Hot peppers are not all the same even when they are the same kind if grown different places, in different soil, or even depending on what is near them..
I like hot, but have gotten away from much of the "arms race" in hot peppers. I like a lot of hot ethnic foods, and have found that even the folks from hot food areas are more like me, When they ask how I want food spiced, I always answer "the same as you would like it", and I have yet to have anything uneatable. The food has indeed often been very spicy, but always something I can deal with. I want flavor with the "heat".

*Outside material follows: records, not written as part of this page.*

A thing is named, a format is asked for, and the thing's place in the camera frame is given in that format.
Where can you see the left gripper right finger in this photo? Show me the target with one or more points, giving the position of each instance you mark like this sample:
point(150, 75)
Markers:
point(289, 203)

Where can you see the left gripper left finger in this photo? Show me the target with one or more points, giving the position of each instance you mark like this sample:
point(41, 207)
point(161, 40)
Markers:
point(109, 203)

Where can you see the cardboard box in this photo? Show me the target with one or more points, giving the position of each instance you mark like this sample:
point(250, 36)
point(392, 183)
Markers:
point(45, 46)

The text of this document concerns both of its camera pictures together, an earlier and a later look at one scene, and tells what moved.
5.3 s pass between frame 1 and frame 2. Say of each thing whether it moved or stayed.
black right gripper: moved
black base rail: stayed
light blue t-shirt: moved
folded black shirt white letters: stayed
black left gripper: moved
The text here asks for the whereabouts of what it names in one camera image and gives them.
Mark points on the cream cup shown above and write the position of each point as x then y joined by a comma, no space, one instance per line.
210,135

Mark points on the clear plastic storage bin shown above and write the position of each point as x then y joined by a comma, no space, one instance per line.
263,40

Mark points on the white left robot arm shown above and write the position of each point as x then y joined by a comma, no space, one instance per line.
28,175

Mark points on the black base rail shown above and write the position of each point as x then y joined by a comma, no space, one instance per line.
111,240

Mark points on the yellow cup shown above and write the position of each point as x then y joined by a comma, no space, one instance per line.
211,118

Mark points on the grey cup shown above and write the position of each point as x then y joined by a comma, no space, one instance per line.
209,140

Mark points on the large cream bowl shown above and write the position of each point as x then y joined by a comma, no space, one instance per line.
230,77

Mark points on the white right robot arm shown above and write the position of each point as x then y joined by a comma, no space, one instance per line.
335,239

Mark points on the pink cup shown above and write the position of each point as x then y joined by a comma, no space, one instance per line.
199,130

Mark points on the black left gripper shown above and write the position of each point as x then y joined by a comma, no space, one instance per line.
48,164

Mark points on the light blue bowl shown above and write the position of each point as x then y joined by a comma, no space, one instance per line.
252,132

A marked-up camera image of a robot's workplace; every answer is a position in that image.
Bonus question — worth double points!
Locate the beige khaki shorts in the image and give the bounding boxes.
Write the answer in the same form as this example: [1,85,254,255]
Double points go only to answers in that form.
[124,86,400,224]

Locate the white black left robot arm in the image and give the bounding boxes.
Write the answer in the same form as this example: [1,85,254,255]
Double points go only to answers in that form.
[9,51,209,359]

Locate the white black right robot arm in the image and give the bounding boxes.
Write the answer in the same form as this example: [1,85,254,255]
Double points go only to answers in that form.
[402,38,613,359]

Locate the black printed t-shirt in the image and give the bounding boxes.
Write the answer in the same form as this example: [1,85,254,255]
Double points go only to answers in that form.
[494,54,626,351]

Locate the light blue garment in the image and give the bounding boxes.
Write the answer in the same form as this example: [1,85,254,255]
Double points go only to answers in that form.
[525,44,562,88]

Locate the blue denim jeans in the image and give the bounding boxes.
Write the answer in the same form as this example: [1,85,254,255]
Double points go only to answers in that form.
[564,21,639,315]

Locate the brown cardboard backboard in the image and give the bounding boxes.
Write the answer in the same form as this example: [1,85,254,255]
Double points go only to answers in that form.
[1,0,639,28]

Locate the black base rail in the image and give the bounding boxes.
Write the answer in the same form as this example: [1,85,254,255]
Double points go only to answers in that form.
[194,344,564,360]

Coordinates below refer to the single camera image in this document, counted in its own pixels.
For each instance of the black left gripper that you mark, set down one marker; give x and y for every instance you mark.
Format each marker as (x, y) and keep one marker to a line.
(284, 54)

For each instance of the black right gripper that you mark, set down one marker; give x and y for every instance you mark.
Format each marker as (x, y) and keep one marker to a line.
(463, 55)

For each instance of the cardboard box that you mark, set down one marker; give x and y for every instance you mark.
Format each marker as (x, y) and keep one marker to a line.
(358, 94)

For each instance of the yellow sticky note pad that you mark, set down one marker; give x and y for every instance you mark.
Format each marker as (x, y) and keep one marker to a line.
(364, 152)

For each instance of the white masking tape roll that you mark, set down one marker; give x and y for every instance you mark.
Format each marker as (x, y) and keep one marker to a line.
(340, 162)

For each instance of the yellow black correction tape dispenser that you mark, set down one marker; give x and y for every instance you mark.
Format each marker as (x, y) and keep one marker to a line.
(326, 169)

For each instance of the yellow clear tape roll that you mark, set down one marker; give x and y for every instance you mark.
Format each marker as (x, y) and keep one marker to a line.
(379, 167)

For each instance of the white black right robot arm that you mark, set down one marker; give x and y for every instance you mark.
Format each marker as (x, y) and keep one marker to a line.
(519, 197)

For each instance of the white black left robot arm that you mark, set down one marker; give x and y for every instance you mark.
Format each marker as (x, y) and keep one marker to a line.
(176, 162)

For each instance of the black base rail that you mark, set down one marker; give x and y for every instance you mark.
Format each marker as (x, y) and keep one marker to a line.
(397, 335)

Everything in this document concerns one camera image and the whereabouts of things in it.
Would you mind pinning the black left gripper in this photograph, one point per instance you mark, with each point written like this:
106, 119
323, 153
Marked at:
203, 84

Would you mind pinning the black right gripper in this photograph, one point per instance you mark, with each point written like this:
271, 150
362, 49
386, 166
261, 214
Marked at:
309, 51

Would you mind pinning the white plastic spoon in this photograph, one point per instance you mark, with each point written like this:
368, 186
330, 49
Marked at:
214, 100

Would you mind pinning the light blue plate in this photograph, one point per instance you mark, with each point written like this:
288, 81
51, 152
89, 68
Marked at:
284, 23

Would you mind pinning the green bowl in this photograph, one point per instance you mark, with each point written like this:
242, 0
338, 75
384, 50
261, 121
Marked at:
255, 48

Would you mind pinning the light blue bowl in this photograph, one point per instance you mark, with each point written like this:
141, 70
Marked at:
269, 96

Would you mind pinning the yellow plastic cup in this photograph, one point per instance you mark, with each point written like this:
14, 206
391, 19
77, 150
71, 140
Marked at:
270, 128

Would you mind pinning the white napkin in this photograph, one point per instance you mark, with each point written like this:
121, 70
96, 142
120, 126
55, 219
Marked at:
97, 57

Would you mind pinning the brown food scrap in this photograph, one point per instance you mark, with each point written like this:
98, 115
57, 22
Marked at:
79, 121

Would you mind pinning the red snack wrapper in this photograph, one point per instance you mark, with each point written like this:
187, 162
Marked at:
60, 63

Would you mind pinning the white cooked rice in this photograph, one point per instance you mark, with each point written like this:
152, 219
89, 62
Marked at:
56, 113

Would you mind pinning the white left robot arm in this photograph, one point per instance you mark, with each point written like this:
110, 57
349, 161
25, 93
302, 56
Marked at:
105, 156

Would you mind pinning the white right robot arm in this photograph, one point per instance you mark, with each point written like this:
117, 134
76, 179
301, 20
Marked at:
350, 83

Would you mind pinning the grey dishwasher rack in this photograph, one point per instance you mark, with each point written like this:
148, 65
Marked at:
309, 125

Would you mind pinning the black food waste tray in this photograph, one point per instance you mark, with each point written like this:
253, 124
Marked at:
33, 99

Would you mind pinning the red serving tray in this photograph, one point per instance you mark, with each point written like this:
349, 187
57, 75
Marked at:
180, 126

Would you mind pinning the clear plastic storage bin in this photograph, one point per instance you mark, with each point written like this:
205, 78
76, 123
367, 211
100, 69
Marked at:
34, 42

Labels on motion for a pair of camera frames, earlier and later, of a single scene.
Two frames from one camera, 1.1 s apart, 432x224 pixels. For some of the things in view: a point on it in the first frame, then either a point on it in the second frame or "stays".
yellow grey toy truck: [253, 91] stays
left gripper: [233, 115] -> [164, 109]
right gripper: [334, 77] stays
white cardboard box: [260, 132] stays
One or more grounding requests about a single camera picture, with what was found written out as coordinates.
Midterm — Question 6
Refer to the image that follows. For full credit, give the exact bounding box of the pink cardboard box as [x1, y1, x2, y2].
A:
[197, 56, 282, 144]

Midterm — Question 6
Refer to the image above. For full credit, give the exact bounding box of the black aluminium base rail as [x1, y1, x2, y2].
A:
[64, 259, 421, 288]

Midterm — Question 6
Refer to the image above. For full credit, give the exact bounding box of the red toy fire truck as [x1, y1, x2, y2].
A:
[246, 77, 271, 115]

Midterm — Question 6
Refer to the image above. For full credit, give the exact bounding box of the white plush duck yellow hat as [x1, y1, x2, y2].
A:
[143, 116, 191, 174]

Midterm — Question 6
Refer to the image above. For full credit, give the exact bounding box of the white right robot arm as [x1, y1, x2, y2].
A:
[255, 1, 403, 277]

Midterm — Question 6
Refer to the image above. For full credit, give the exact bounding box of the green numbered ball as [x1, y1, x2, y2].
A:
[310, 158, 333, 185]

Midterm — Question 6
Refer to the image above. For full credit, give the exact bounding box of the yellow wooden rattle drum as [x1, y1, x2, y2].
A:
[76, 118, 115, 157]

The rest of the family is not into very hot peppers, so most food made at the house is not as hot. And some friends are totally unable to deal with spicy food, so for them we have to do even less, or set aside their portion. Others like it hotter than most, such as one neighbor from Malaysia, who gets near the top of my preferred range. I should grow some bhut jolokia peppers for her.
Ghost peppers and reapers are usually stupid hot if you slice off a piece and eat it. But that is not how the food is, there is something other than hot peppers in it, generally, even if it is just the tortilla the pepper sauce is smeared on. So generally the pepper type influences how many peppers are in the food.
If you grow hot peppers near ordinary peppers, the pollination from the ordinary ones will lower the heat. I always have to put a hotter pepper "border" around any hot pepper patch, so that there is less mixing with regular poblano and italian sandwich peppers like giant Marconi, that we also grow. Presumably the hottest ones will be in the middle of the patch.